Will the financial markets collapse?

Will the financial markets collapse?

Jean-Paul Betbeze

(Photo credits: Adobe Stock -)

(Photo credits: Adobe Stock -)

Between the war in Ukraine, runaway inflation and recession rumors, financial traders are put to the test. On both sides of the Atlantic, the monetary weapon prevails. Jean-Paul Betbeze explains why markets will resist higher interest rates

Will the financial markets collapse? No. Resist moving, rather. After the rises in the United States and the euro zone of 0.75% that have just occurred, respectively to 2.5 and 1.25%, the markets will seek, in this world full of risks, opportunities to exploit and securities to sell , being informed as much as possible by what the Fed and the ECB want to do, which are (still) their beacons. It is not a question of counteracting them, that would be ruinous, but of knowing how far they will go in raising short-term rates and in managing their Treasury bonds, and therefore in raising long-term rates.

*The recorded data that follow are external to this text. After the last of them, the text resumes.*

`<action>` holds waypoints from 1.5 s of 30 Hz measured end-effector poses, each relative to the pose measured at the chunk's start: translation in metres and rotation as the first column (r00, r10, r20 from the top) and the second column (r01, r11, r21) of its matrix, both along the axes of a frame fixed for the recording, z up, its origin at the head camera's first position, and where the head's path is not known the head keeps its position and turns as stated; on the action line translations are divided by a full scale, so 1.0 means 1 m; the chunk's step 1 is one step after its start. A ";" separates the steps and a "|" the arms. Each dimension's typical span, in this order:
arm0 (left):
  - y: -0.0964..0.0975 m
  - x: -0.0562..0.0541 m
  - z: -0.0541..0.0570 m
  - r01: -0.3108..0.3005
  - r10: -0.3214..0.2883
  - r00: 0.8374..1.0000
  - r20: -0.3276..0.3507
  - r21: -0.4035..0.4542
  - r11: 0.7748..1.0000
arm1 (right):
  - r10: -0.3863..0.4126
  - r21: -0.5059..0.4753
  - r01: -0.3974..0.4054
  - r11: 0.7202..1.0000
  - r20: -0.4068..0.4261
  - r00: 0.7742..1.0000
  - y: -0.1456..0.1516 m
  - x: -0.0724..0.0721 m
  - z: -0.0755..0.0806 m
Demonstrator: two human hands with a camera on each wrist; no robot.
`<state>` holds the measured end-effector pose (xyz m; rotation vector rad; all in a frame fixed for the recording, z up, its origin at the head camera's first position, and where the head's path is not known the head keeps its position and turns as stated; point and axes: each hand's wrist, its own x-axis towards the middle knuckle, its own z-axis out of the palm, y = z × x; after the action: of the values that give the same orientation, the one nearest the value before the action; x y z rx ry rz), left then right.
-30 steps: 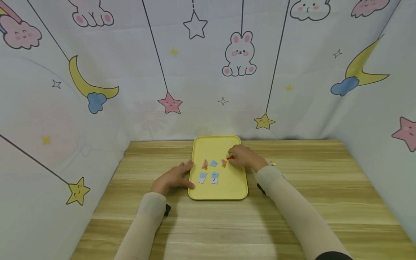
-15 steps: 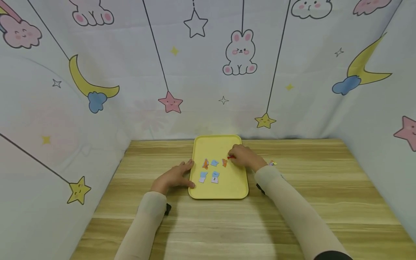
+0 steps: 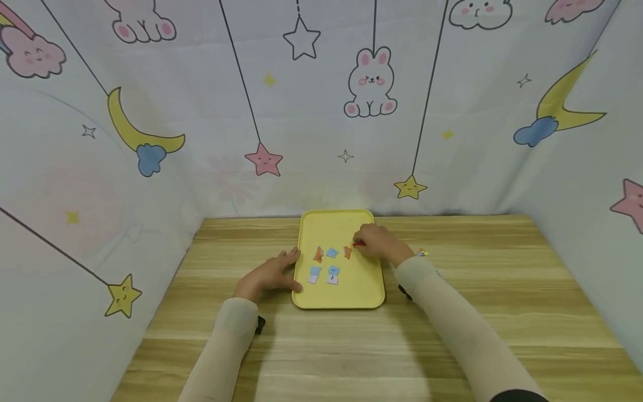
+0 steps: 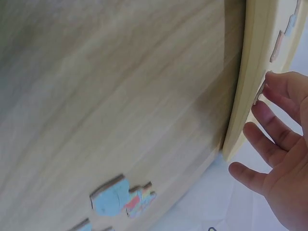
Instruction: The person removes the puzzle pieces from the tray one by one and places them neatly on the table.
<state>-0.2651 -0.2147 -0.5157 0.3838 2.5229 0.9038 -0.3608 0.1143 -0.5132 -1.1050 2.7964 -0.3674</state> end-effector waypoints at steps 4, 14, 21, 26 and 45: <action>0.000 0.000 0.003 -0.006 0.006 1.000 0.005 -0.003 1.000 | -0.001 -0.005 0.000 1.000 -0.026 1.000 0.005 -0.002 0.003; 0.000 -0.002 0.000 0.008 -0.007 1.000 0.002 -0.011 1.000 | -0.021 0.017 0.021 1.000 -0.032 0.999 0.016 0.004 0.021; 0.001 -0.003 -0.001 0.007 -0.007 1.000 0.000 -0.008 1.000 | -0.015 -0.025 0.014 1.000 -0.059 0.998 0.024 0.005 0.025; 0.001 -0.003 -0.002 0.001 -0.001 1.000 0.007 -0.010 1.000 | -0.010 -0.033 0.008 0.999 -0.057 0.998 0.030 0.005 0.025; -0.002 -0.005 -0.007 0.001 -0.001 1.000 0.001 -0.013 1.000 | -0.070 -0.050 0.071 0.996 0.010 0.997 0.064 0.012 0.029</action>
<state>-0.2700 -0.2170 -0.5227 0.3804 2.5262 0.8867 -0.3489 0.1780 -0.4842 -1.0139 2.8391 -0.4504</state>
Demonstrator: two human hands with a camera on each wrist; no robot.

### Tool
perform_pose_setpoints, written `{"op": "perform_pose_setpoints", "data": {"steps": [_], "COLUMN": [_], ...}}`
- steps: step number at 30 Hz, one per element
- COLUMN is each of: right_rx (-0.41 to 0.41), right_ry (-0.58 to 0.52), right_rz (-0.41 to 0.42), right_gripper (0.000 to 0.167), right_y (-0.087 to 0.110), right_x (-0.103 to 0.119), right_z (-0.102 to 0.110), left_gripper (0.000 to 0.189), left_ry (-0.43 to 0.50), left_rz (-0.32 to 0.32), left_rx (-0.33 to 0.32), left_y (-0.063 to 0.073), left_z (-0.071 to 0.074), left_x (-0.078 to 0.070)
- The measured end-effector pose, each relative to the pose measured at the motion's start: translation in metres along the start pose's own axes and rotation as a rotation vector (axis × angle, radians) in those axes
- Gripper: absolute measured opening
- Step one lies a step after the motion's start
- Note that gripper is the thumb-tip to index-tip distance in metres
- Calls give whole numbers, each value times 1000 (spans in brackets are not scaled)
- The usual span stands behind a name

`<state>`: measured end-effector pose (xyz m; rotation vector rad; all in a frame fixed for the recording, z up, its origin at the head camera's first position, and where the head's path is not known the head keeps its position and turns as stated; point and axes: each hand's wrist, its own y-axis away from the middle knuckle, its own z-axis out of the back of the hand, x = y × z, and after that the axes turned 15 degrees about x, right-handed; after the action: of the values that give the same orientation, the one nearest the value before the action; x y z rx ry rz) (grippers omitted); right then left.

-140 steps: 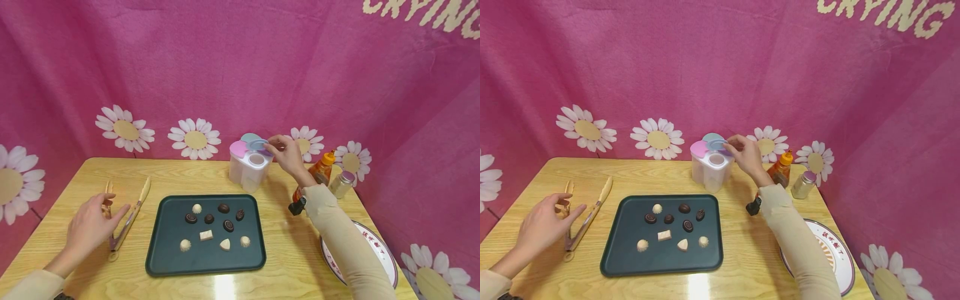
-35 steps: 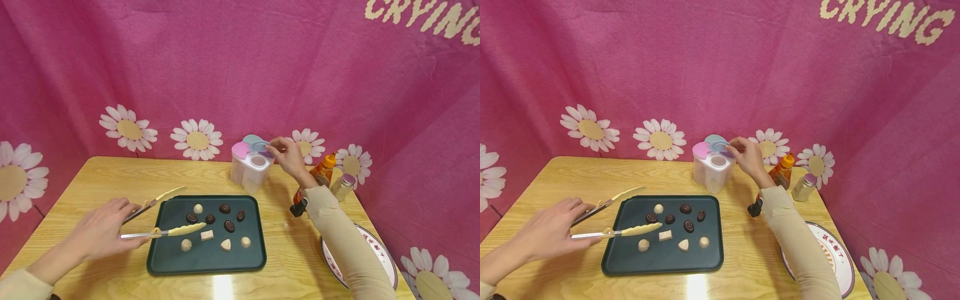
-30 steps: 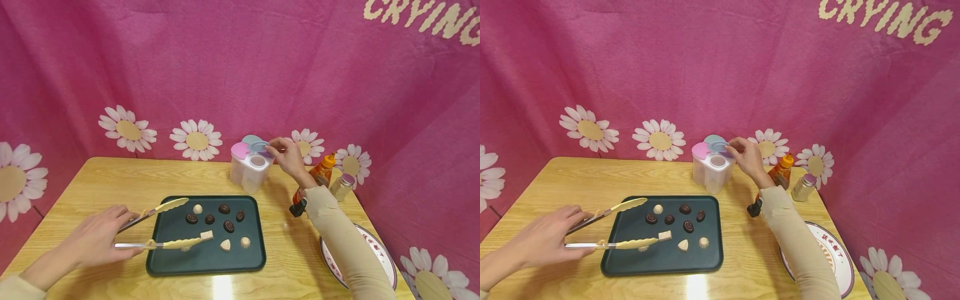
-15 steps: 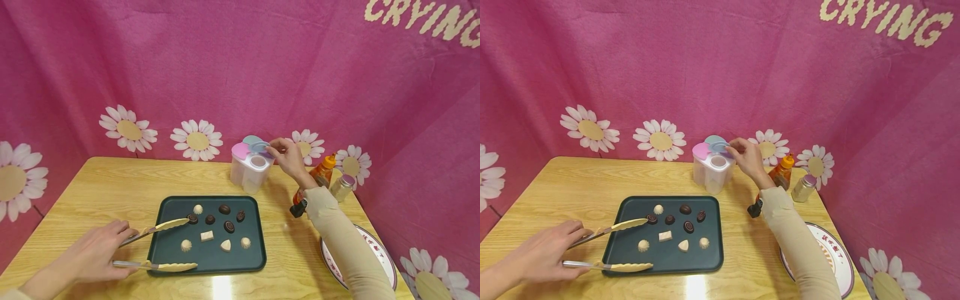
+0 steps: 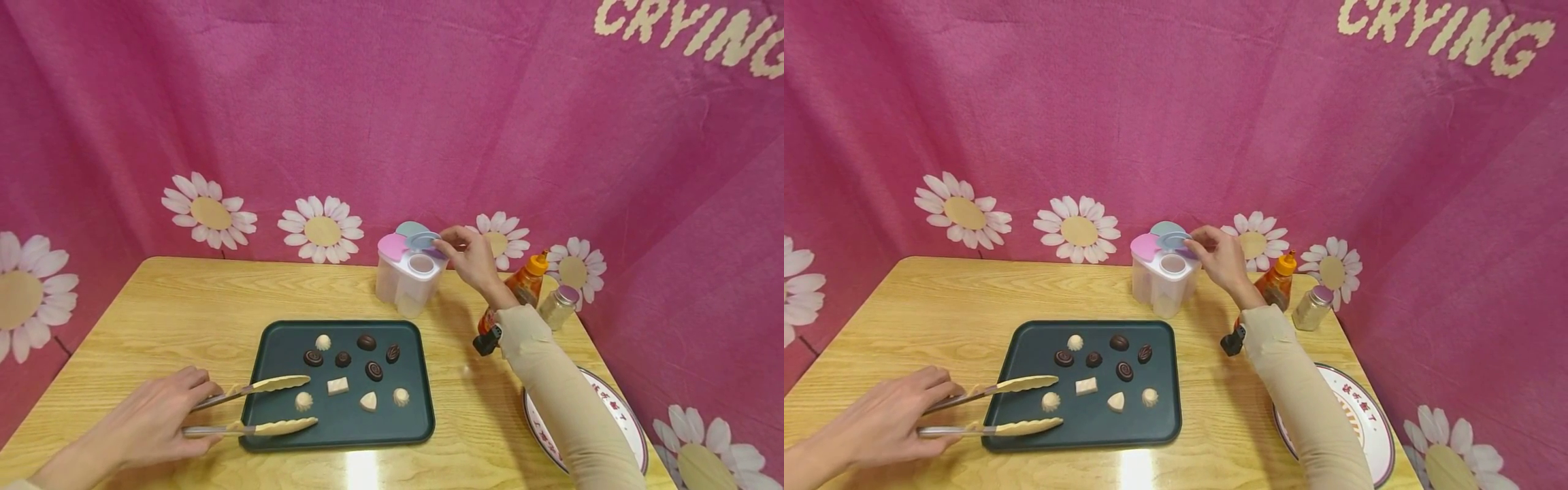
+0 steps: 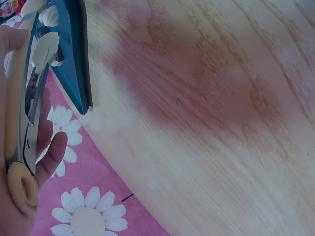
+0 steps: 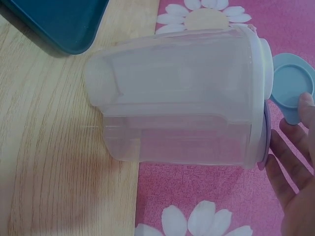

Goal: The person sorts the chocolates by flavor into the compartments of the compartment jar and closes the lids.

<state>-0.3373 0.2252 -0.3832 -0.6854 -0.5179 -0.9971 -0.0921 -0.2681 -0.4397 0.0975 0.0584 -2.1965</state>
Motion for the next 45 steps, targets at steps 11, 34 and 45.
{"op": "perform_pose_setpoints", "data": {"steps": [11,34,45], "right_rx": [13,15,14], "right_ry": [-3,4,-2], "right_rz": [7,17,19], "right_gripper": [19,18,18], "right_y": [-2,-3,-1], "right_x": [1,2,1], "right_z": [-1,-1,0], "left_gripper": [33,34,42], "left_ry": [7,-39,23], "left_rz": [-38,-74,10], "left_rx": [-43,-119,-43], "left_y": [-1,-57,-118], "left_z": [-3,38,50], "left_x": [3,-1,-8]}}
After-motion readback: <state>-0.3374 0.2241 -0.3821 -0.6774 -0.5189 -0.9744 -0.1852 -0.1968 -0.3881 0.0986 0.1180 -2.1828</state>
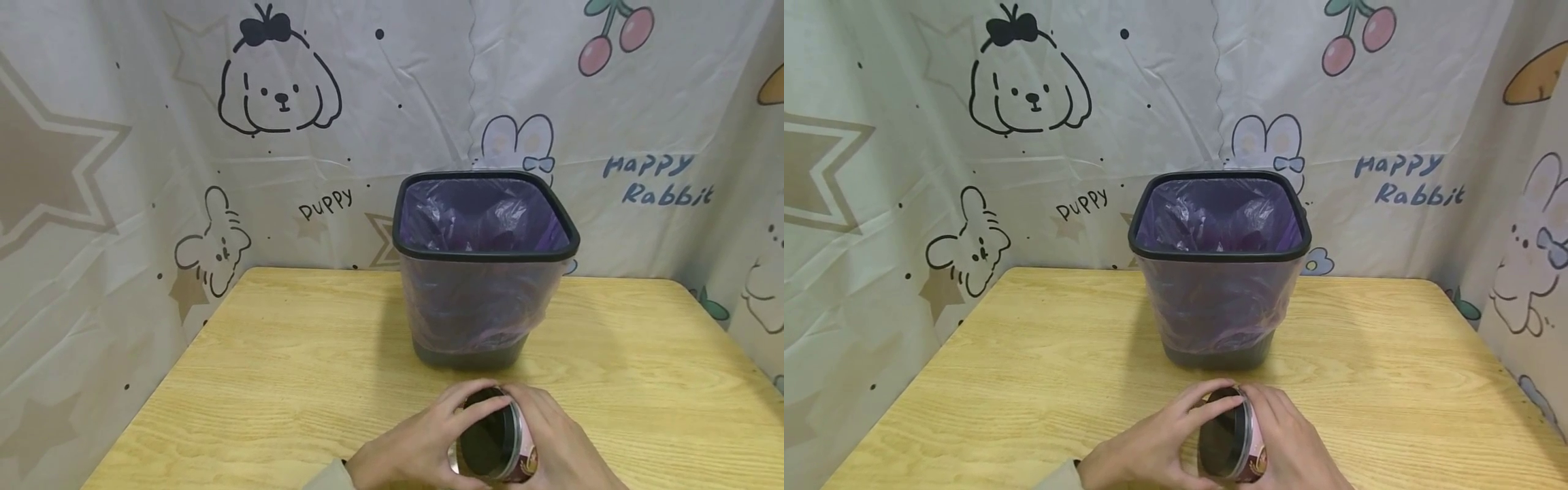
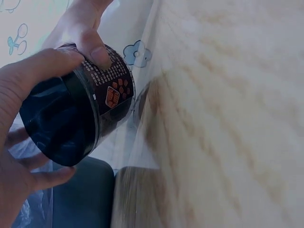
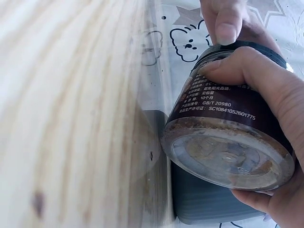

What will this new equilibrium of not too inflationary growth look like, at what rates and when will it be achieved?

Let’s start with the Federal Reserve. The financial markets, which are said to process information better, have work to do between the technological revolution that continues, China that is slowing down, and the war in Ukraine that is accelerating inflation everywhere. In this confusing world, let’s go to Jackson Hole on August 26, where Jay Powell, the chairman of the Fed, gives us a short and simple message: Fighting inflation is his primary mission. He is now taking precedence over his other mission, employment, since the labor market is already too tight, fueling rising wages and prices. Therefore, the Fed will continue with its hikes: do not expect from Powell this wait-and-see attitude of Arthur Burns, his distant predecessor, who forced Paul Volcker to raise rates to 20% in June 1981, pushing inflation from 13.5 % in 1981 to 3.2% in 1982, but with a recession in 1982-1983 and an unemployment rate of 11%.

Let it be said: Powell will raise his rates, say to 4 or 5%, knowing that growth will have to continue to fall. But with the current unemployment rate at 3.7%, that leaves him some wiggle room. It will suppose that the layoffs will calm the salaries in certain services, pushing the unemployed towards others, less in tension. He also knows that the Stock Market has integrated its rate of increases of 50 basis points per Fed meeting, to worry first, each time, about a rise of 75 points, and then swallow it. And yet here are two quarters where GDP has been falling since January, does Powell want to go towards a “mid-recession”? It won’t be Burns or Volcker.

Let’s go to the ECB. Still in Jackson Hole on August 27, Isabel Schnabel, a member of its Executive Board, speaks. And that she announces even worse news, greater rises in interest rates, therefore with a higher unemployment rate. She will say in particular that companies adjust employment less than before when interest rates rise, with their more complex structures and with more and more intangible assets on their balance sheets, making an investment less sensitive to its financing cost. So she expects big increases in interest rates, like this September 8th. The central bank’s credibility in its guidance on expected inflation (forward guidance) has been affected by its failure to notice the current rise in inflation. Will we return to the original ECB, the one born from BUBA, which would pay less attention to the Italian situation? Much less Draghi, much more Trichet?

Let’s move on to China, where the Central Bank says very little, but has just cut its rates by another 5 basis points to 3.65%, after GDP fell 2.6% quarter-on-quarter at the beginning of the year. , in relation to the politics of these anti-Covid lockdowns that are driving down the yuan, plus the real estate crisis. The fact is that China exports more goods and services than ever and Russia more oil than ever. China benefits from US and European budget support, Russia from its gas, its oil, its wheat and its de facto allies.

Therefore, interest rates will rise in the United States and in the euro zone, they will weigh on growth, especially in the euro zone and in Italy, the dollar will rise against the euro and the yuan. All without major market crashes, with an IMF on the prowl, assuming, of course, that there isn’t another Russian madness.